A steady pulse of conflict thrums between me and all of them and I feel it now—the distance, the one that seems to follow me. And for the longest time I thought other people created it but maybe it’s just another way I’ve protected all of them.
I step backward, feeling rain or tears or both fanning my cheeks. Grant said this would happen. He said I’d come here and mess things up. He’s always right.
“Sloane,please!Please!” Andy’s shout breaks the night air, heated and desperate. That false promise lives somewhere inside it, but he was never mine—I know that now.
Grant shoves him back. Ben grabs his arms, keeping him from me and even though I want to look away, I can’t. The agony in his eyes tells a different story than the mouths around me, than this throbbing ache between us. Will it hurt more if I step forward or back?

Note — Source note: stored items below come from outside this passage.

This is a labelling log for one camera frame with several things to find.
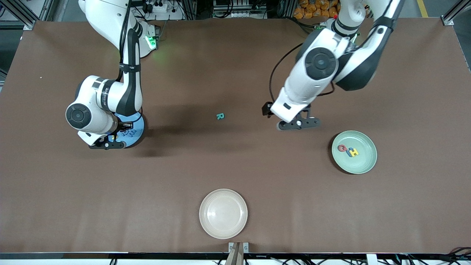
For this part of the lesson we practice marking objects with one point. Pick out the silver aluminium frame post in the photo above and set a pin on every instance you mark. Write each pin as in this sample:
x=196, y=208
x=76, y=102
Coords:
x=448, y=21
x=29, y=25

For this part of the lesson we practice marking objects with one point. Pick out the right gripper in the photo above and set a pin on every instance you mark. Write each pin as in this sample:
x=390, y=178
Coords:
x=125, y=127

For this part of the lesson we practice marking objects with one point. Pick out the green plate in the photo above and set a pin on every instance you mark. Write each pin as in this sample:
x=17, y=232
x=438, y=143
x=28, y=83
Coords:
x=362, y=163

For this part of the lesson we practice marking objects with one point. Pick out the yellow foam letter H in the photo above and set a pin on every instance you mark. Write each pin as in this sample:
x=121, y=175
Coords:
x=354, y=152

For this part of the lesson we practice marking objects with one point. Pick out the grey equipment rack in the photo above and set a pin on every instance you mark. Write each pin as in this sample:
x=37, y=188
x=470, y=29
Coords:
x=239, y=9

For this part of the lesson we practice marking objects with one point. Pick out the blue plate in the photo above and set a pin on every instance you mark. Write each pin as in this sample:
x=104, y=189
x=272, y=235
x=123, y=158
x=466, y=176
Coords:
x=139, y=127

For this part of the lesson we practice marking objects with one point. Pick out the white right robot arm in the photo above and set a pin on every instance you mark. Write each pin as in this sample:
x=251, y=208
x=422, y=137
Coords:
x=110, y=95

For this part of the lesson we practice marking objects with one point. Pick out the teal foam letter R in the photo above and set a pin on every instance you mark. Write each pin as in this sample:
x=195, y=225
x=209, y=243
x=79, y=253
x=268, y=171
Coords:
x=220, y=116

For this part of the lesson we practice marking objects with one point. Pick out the red foam letter G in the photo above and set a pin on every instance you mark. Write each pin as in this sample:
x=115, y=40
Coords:
x=342, y=148

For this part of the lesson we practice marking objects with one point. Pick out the orange packaged goods pile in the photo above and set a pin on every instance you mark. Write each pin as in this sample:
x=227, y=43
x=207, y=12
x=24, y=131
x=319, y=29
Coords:
x=316, y=9

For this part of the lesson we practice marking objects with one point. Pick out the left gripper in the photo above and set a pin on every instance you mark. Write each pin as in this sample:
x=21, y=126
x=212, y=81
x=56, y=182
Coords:
x=267, y=109

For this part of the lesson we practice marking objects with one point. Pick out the beige plate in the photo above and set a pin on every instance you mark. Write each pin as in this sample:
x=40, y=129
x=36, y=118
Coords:
x=223, y=214

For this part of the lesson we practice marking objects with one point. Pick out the metal camera pole bracket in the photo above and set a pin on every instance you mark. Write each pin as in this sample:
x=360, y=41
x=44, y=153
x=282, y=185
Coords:
x=238, y=254

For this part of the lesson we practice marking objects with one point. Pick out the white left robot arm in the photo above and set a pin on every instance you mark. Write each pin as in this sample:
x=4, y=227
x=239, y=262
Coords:
x=331, y=62

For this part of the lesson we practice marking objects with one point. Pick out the white power strip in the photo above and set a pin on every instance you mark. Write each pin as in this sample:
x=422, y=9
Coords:
x=165, y=13

“Hey. Hey—” Pale hands are on my face, shifting my focus. “We need to go, Sloane.” Jean takes his jacket off wrapping me in its dry interior. “We have to go.” His body is a shield between me, my brother, the world of Astor… and Andy.
Andy.
I see the door to the art show open, Elliot standing there, his victory carved into the sharp lines of his smile, celebrating the knowledge that I am exactly who he said I was. Exactly who they’ve all said I was. I look back at Andy one last time, let my eyes linger on the expression I’ve worn so many times. The one you wear when you realize someone’s leaving. When they’ve left.
Fingers in my hair stir me from my sleep and I’m not sure if it’s twilight or dawn as gray light peaks between the blinds of the unfamiliar space. It takes a second to remember that Jean put me up in a hotel. We didn’t talk much, but he agreed to not tell anyone where I was as I turned the location off on my phone. It’s a formula I’ve followed a few times now—to disappear.
Somehow she always finds me.
Evie’s fingers untangle my blonde strands the way I’d sometimes let her do late at night, when she thought I was sleeping. When I needed her as much as she needed me, but I’d never tell her that.
I roll over, see her lined face, dark circles framing her eyes, a crease between her brows, a woman who's been worried foryears. “I think...I really need you.” I don’t know if I meant to say it out loud, but there it is out in the open. I roll my lips together, pursing them to the side, as if the movement will hold back the tears that are already falling.
“Oh honey.” She pulls me into her and even though her embrace was never a place I wanted to be, the comfortable familiarity of her arms is the kind that can only be achieved when someone's wrapped you in them a thousand times over. Where Connie's arms always felt like they were slipping away, Evie's were a constant looming thing, silently begging me to fall into them. I let myself inhale her powdery lemon scent, the poison edge of the Aqua-net missing, her hair in a low unwashed bun.